§ Dataset extract:
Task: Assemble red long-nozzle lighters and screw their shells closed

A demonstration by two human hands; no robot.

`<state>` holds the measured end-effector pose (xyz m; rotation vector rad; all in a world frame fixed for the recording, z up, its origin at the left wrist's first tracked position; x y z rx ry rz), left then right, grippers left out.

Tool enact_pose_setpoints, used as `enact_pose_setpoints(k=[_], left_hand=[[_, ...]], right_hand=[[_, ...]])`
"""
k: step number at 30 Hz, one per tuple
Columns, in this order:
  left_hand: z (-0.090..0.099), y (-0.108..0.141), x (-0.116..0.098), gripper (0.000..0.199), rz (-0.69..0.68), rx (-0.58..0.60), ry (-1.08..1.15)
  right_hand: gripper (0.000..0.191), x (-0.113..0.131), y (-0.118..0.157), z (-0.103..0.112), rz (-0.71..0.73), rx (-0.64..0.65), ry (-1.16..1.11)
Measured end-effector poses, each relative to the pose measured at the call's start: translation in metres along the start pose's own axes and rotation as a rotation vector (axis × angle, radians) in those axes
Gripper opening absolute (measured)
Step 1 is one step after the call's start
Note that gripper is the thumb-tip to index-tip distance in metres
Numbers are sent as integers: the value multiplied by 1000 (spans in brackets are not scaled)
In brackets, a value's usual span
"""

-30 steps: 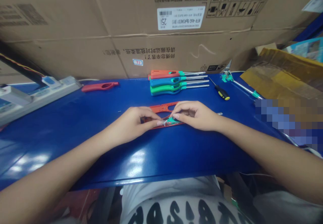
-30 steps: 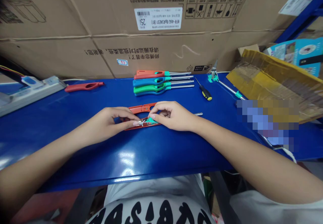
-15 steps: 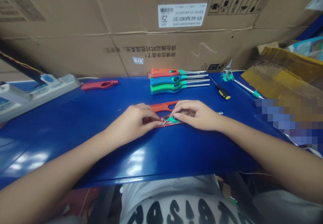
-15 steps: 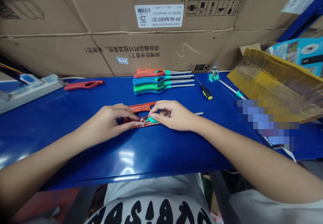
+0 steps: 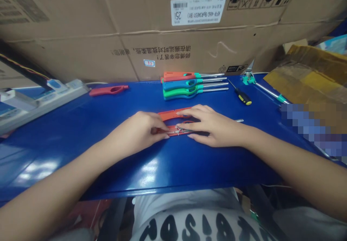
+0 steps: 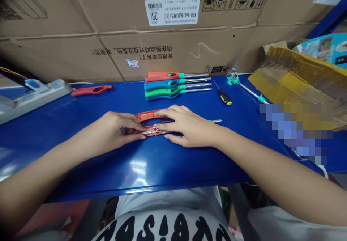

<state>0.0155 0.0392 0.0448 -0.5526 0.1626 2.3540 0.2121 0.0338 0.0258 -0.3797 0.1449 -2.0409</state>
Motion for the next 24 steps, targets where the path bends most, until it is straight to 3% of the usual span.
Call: enact_pose_setpoints(k=[6,10,16,24], left_hand=[[-1,3,-5,19,-48,-19,-66],[-4,5,-7,20,-33,-24,-145],[-5,6,-9,20,17,-25,-220],[-3,6,-10,18,34,-57,-146]], right_hand=[[43,10,-1,-1,38,110,161],[40,24,-2,-5,77,98,327],[37,33,-1,-12,97,72,362],[32,42,-4,-13,130,77,465]])
Point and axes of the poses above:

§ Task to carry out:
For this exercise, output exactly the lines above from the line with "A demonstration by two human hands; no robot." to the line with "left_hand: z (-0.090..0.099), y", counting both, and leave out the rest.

§ Result of the exercise:
A demonstration by two human hands; no robot.

`<state>` holds the measured end-effector pose (xyz m; rotation vector rad; all in a world frame fixed for the recording, z up, its origin at the left wrist's first tracked position; x y z rx ry rz), left then right, grippers left out.

Tool enact_pose_setpoints, used as `enact_pose_setpoints(k=[_], left_hand=[[_, ...]], right_hand=[[_, ...]])`
"""
k: step number at 30 Hz, one per tuple
Columns, in this order:
  left_hand: z (-0.090..0.099), y (-0.108..0.141), x (-0.116..0.098), gripper (0.000..0.199), rz (-0.69..0.68), rx (-0.58..0.60), ry (-1.08..1.15)

The given answer completes the exercise.